Tax and accounting changes for 2021: What to look out for before preparing your financial statement
The year 2021 did not see many amendments to tax and accounting regulations. However, some changes made in 2020 will be applied for the first time this year. In this article, we‘ll take you through the changes in more detail:
One of the changes for 2021 brought about by the tax package approved just before the end of 2020 is an increase in the entry price threshold for the classification of fixed assets for the purposes of the Income Tax Act from the original CZK 40,000 to CZK 80,000. This provision applies to all acquired tangible property and all technical improvements completed and brought to a condition suitable for normal use from the 2021 tax year. However, the change could also be applied to property acquired and technical improvements completed from 1 January 2020. The use of this change in 2020 was optional, being left to the taxpayer‘s decision.

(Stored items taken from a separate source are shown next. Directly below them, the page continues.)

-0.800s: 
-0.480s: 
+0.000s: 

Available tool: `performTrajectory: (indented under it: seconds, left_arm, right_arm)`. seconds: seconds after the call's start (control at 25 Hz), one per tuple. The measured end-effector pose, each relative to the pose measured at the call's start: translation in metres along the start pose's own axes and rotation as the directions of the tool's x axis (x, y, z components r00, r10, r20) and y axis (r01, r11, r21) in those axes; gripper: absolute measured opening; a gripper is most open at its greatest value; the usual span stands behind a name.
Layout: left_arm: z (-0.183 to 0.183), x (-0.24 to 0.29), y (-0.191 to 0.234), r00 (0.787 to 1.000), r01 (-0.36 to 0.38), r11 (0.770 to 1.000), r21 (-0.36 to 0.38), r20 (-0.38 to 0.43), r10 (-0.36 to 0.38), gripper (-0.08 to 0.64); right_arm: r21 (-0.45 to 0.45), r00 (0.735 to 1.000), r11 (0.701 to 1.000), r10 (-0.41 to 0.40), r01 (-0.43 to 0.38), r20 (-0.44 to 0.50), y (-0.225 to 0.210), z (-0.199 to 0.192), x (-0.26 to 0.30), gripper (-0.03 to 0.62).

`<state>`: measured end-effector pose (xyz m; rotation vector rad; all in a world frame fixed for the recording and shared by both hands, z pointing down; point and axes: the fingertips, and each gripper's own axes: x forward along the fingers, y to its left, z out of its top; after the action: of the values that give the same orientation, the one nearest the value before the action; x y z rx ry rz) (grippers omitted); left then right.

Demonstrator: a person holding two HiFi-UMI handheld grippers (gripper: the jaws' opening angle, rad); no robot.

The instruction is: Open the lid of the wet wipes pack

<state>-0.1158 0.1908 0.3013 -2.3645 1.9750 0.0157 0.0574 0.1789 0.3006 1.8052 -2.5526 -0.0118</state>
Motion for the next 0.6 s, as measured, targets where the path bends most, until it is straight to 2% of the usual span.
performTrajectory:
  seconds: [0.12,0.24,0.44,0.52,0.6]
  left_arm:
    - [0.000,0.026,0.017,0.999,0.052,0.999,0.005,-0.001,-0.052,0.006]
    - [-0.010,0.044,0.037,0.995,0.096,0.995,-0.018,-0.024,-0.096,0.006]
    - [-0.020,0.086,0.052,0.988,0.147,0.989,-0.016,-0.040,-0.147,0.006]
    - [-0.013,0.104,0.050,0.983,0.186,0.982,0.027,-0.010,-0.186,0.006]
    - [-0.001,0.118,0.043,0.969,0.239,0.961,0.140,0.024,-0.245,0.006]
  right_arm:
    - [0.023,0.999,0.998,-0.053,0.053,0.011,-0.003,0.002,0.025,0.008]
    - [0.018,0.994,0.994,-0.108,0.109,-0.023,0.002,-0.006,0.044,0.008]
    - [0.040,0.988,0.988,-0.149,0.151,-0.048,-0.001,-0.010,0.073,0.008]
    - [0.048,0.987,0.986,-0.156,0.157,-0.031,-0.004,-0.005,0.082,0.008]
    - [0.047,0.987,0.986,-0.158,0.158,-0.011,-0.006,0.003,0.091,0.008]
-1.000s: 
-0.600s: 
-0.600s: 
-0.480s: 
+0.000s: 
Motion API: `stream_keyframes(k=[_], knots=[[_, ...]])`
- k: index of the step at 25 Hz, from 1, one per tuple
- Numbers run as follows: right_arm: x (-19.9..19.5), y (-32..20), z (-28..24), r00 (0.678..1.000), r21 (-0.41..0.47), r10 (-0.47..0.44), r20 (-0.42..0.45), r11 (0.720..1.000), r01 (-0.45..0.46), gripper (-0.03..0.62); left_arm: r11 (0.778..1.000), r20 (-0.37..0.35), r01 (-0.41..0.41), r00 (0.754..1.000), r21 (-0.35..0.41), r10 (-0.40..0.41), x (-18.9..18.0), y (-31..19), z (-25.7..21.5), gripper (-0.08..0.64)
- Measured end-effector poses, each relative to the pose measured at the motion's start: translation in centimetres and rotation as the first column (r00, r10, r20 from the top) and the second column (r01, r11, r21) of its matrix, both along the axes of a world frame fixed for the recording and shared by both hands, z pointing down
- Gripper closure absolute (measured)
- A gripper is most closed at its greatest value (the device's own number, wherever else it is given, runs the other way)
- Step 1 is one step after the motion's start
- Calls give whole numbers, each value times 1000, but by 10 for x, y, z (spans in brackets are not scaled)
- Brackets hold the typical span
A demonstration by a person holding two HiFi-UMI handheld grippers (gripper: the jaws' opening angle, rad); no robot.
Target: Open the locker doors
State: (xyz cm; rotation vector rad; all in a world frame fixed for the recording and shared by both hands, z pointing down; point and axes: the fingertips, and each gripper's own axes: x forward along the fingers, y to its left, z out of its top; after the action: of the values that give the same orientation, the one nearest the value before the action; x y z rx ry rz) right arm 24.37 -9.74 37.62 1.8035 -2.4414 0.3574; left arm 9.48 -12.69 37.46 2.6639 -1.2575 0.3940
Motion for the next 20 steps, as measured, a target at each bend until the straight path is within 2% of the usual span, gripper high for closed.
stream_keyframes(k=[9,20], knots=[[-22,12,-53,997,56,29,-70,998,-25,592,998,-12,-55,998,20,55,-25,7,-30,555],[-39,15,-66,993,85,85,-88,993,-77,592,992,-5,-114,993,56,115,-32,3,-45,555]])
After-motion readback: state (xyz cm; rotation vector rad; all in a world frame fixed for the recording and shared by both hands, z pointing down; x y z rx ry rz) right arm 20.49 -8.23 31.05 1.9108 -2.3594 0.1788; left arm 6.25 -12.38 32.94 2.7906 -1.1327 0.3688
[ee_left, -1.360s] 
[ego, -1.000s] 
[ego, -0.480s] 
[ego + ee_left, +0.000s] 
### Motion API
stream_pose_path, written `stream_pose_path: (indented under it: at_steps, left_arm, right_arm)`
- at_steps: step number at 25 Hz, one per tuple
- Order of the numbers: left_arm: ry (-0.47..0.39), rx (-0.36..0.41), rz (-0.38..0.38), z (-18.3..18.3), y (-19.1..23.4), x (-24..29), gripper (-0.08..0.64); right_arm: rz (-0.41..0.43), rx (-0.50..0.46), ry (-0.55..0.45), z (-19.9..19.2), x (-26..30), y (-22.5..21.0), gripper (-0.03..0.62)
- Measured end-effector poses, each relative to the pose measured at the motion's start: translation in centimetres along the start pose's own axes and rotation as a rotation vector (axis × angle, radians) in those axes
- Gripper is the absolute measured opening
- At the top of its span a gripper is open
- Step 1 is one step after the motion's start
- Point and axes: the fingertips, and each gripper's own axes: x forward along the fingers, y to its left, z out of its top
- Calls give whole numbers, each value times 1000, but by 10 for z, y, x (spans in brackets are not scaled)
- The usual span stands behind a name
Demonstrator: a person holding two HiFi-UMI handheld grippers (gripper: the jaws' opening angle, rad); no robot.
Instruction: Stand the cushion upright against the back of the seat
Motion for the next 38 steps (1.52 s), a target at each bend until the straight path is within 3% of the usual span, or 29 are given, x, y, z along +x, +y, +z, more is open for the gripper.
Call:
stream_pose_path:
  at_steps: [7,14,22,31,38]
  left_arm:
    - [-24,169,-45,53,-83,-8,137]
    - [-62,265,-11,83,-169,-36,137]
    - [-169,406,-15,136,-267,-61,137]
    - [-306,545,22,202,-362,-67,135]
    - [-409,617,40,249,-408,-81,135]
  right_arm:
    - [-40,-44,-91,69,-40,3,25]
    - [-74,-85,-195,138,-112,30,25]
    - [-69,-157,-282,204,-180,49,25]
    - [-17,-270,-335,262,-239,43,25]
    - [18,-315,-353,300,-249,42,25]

This transition is purely a tax and does not automatically give rise to a change in the fixed asset limit in the accounting. If an entity modifies its internal rules for classifying assets (and increases the limit under the Income Tax Act), it is still necessary to assess whether the „small assets“ charged to expense significantly affect the profit or loss and whether the requirement for a true and fair view remains satisfied. Otherwise, the costs need to be accrued.
Furthermore, for the purposes of the Income Tax Act, the intangible assets category is abolished, the term „intangible assets“ having been completely removed from the Act. This change is also purely tax-related; intangible assets remain unchanged in the accounting regulations. The abolition of the intangible assets category does not mean that accounting units can expense any amount. Accounting rules and principles must always be respected. Items that would significantly distort the economic result must therefore be accrued.
According to the transitional provisions, the old wording will continue to apply to intangible assets acquired before the entry into force of this Act, including technical improvements to such assets. As with tangible assets, the provisions on the cancellation of intangible assets could already be applied to assets acquired between 1 January 2020 and 31 December 2020.
Another novelty is extraordinary tax depreciation for assets classified in depreciation groups 1 and 2 (Section 30a). The exceptional depreciation option applies to assets acquired between 1 January 2020 and 31 December 2021. Assets acquired during this period and classified in these categories may be depreciated as follows:
1. OS = equal monthly depreciation over 12 months up to 100% of the entry price;
2. OS = straight monthly depreciation, first 12 months up to 60% of the entry price, next 12 months up to 40% of the entry price.
Depreciation must be determined to the nearest month, not year.
The same length will also apply to the minimum finance lease term (12 or 24 months) for the same defined assets.
Interpretation of the National Accounting Council
We would like to draw your attention to the interpretation of SIC I-42 regarding exchange differences on foreign currency receivables covered by an allowance. This interpretation was already approved in autumn 2020, but it is still a point of debate among experts. I-42 states that the exchange difference on a foreign currency receivable arises only from the value of the receivable less the related valuation allowance (expressed in the foreign currency), i.e. the net value of the receivable, which is a representation of the expected future cash flow. In terms of accounting, this transaction does not affect the profit or loss, but in the case of accounting provisions (not tax provisions under the Provisions Act), the application of this interpretation will affect the tax base.
A similar conclusion is reached in Interpretation I-43, which deals with foreign currency advances. According to this Interpretation, advances made in a foreign currency should not be recalculated at the balance sheet date at all, because the amount is already spent. The purpose of foreign exchange translation is that an entity is exposed to foreign exchange risk in respect of foreign currency transactions when the accounting for the foreign currency transaction involves a future cash payment. In the case of prepaid advances, the funds are already paid and have been issued, so there is no point in remeasuring them. The interpretations of the National Accounting Council are not legally binding; they are only recommendations of a group of experts. The tax administration does not fully agree with the wording of the interpretation and states that if a taxpayer wants to follow it, it must properly justify this procedure by referring to a true and fair view of the financial statements.
If you want to use the procedure recommended by the interpretations in practice, you need to justify it well and, above all, as accounting methods change, you need to do so systematically for all items and consistently in the future.
As noted above, the interpretations have not met with the full approval of the state administration, which has taken a reserved approach. On the other hand, representatives of the accounting profession and auditors in particular agree with the texts of the interpretations and recommend their use. However, if an entity follows the „old way“ and continues to convert all items in foreign currency, there is no risk of tax overstatement.